Monday, September 14, 2009

Who Should Be Most Embarrassed?

All right, I think the week merits this conversation: Who should be the most embarrassed by his or her conduct in public this past week?

Was it Serena Williams, whose tirade and threats cost her a tennis match she was about to lose anyway?

Was it Representative Joe Wilson (R, South Carolina), who broke protocol in the congressional chamber by shouting "You lie!" at President Obama during his health care address?

Was it disgraced former governor Rod Blagojevich, who reacted to the apparent suicide of his close friend, codefendant and possible witness for the prosecution, Chris Kelly, by suggesting that prosecutorial pressure on him to "lie" about the governor's actions led to his suicide?

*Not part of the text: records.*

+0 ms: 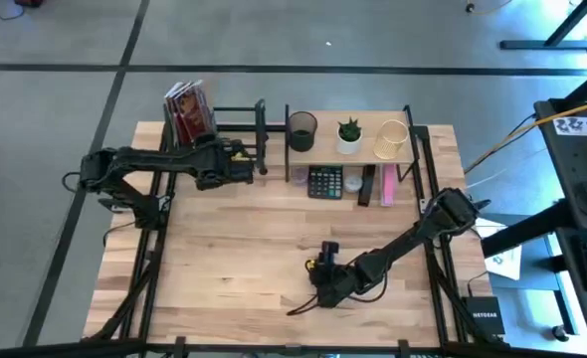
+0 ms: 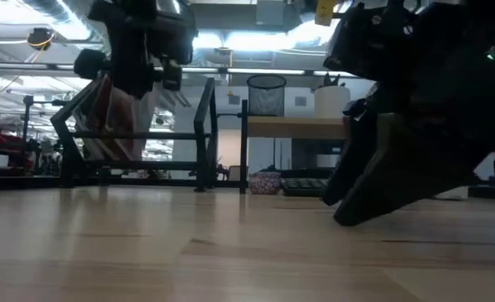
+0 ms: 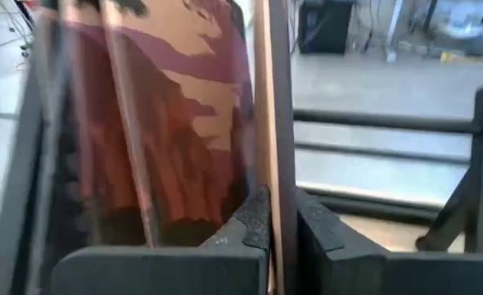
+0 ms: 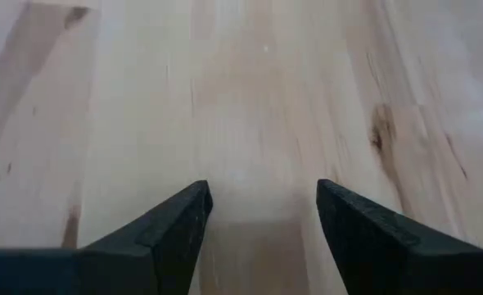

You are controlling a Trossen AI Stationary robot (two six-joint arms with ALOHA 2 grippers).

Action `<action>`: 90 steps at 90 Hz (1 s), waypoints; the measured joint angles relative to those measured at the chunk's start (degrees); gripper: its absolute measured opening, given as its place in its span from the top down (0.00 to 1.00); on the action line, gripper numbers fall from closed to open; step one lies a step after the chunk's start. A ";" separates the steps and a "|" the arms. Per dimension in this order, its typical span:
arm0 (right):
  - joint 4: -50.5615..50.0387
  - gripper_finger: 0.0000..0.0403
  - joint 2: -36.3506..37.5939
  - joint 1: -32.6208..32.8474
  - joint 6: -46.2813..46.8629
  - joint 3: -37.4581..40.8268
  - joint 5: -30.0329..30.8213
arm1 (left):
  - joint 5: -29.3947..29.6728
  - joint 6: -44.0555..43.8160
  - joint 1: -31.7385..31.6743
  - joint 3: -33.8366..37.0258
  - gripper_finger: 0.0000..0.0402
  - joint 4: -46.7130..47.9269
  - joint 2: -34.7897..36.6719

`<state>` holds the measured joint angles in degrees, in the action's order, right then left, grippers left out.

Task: Stock shelves
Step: Put the green book on the book shelf

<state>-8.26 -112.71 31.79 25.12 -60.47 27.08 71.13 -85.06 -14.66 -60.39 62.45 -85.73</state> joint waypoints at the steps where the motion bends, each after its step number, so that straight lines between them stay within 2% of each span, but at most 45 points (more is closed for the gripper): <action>1: 0.12 0.46 0.00 -0.04 -0.01 0.00 -0.13 | -0.03 0.86 -0.20 0.03 1.00 -0.66 0.00; 15: 1.05 0.46 -0.02 -0.65 -0.09 0.00 -1.07 | 1.35 7.29 -2.13 0.07 1.00 -7.57 0.00; 34: 1.06 0.46 -0.02 -0.76 -0.04 0.00 -1.56 | 3.42 7.53 -4.02 1.14 1.00 -10.89 0.00; 57: 1.04 0.46 0.04 -0.74 -0.02 -0.04 -1.62 | -0.92 14.13 -4.80 7.85 1.00 -22.91 -0.04; 90: 1.23 0.46 0.11 -0.74 0.07 -0.09 -2.28 | -3.84 14.98 -5.02 8.03 0.92 -20.43 0.32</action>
<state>-7.03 -112.60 31.05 25.19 -60.55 24.79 67.29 -70.08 -19.68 -52.36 42.03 -85.42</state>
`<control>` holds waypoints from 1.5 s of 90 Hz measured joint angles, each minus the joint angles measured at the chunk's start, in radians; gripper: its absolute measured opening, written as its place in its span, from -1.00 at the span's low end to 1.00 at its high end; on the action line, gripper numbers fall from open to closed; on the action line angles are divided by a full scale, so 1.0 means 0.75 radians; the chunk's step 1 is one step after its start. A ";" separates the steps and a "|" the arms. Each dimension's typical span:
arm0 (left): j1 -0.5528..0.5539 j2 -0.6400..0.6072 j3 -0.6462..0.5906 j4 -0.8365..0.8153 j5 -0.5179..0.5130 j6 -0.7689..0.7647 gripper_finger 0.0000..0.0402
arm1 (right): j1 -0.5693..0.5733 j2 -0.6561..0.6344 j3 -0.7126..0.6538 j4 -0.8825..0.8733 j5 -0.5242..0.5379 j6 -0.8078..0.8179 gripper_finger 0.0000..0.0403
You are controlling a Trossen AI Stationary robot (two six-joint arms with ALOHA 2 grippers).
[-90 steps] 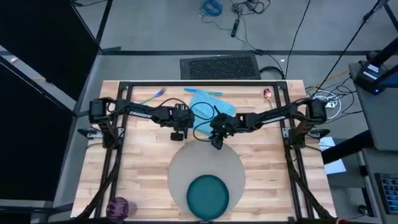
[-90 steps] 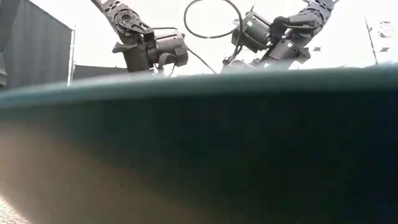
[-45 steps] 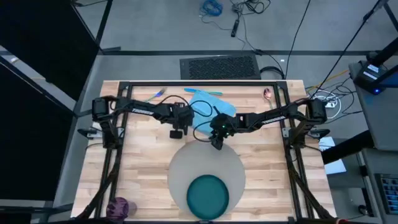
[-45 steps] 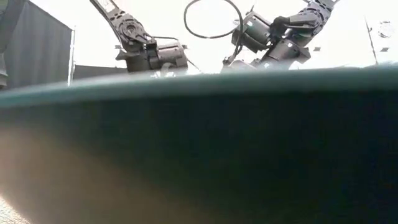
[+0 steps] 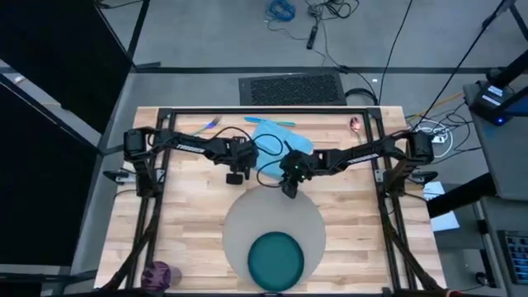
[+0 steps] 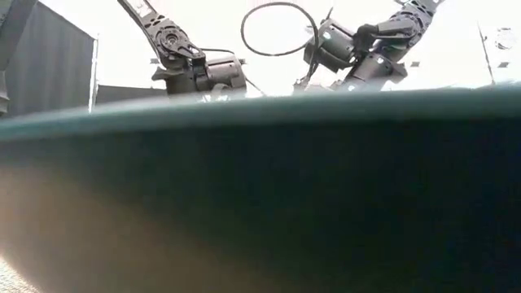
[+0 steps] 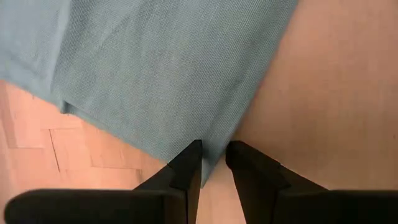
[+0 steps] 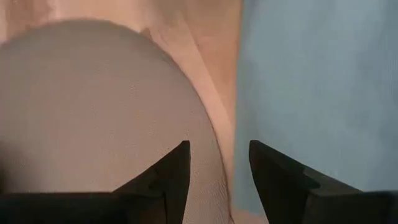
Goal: Set table place
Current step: Fold the blue napkin
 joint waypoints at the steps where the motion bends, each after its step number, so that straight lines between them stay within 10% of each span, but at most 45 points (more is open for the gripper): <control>1: 0.000 0.000 0.000 0.000 0.000 0.000 -0.63 | 0.000 0.000 0.000 -0.005 0.000 -0.003 -0.26; 51: 0.000 0.003 -0.002 0.001 0.003 -0.013 -0.63 | 0.000 0.172 0.008 0.032 0.034 -0.007 -0.28; 86: 0.000 0.004 -0.003 0.002 0.006 -0.077 -0.63 | -0.001 0.166 0.003 0.015 0.088 0.000 -0.95; 135: -0.006 -0.095 0.063 0.045 -0.028 -0.218 -1.00 | 0.000 -0.023 -0.007 -0.065 0.169 -0.019 -1.00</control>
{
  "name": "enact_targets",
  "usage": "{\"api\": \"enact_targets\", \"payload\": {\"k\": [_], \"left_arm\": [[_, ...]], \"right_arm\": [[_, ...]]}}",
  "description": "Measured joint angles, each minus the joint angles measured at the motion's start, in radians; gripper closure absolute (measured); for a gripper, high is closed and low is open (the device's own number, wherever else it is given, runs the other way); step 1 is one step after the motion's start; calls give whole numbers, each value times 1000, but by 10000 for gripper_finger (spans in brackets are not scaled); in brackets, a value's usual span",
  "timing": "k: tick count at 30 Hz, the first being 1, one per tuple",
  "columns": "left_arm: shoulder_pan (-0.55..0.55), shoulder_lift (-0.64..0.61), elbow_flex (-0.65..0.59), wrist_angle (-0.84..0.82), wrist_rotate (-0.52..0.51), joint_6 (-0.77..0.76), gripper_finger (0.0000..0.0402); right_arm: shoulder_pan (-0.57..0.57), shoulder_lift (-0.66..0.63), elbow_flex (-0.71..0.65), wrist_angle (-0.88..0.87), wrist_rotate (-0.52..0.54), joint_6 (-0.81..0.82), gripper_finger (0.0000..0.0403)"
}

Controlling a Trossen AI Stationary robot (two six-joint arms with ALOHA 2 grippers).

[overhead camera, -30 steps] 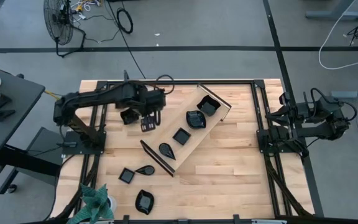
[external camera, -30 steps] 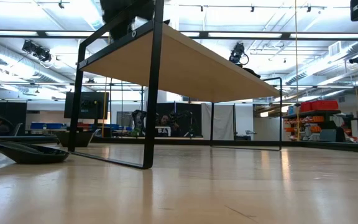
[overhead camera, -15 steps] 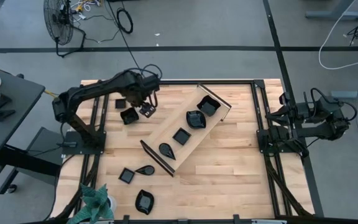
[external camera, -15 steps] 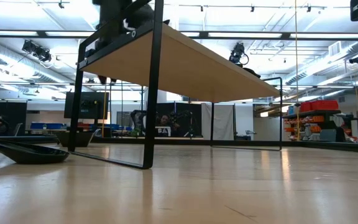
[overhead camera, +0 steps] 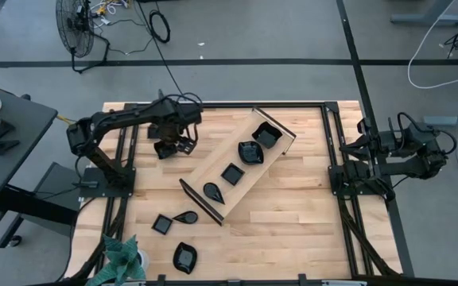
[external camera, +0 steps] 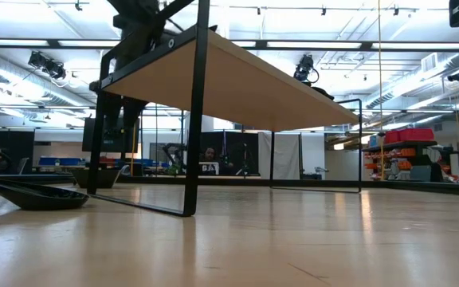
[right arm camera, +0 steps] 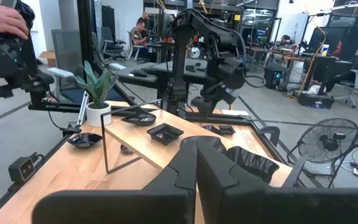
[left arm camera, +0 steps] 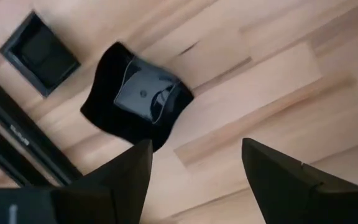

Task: Pick & Place Mini shaped plates
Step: Stack the black wave square shaped bowl on top of the black wave square shaped bowl on the shelf

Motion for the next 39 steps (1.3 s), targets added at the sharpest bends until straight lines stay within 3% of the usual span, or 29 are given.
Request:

Was it Michael Jordan, who used his induction into the Basketball Hall of Fame as an opportunity to publicly ridicule people with whom he's had decade(s)-long grudges?

Was it Kanye West, who grabbed the microphone from award-winner Taylor Swift to berate the voters for not selecting Beyonce instead?

Was it someone I'm overlooking? Was it me? Was it you? Let's try to learn together from the most uncivil week in recent memory.

3 comments:

Anonymous said...

Kanye West. He took an opportunity for celebration and communal praise, and twisted it into a self-aggrandizing episode, all to criticize the public for not sharing in HIS opinion. Can anyone say Ego Run Amok?

E. Peevie said...

My vote goes to Michael Jordan for apparently showing his true colors. I mean, come on. Calling out his high school coach for cutting him from the team? Lame and petty and sad.

David A. Zimmerman said...

Well, Kanye apologized, in that awkward way charismatic people apologize when they're off their game, and then he hopped up to rap with JayZ and Rihanna. Joe Wilson apologized, but he's signing pictures of himself saying it for his supporters. Jordan and Williams and Blagojevich don't seem to be embarrassed by their conduct--or else they express their embarrassment by avoiding the camera, or in Blagojevich's case, making the rounds of the national media.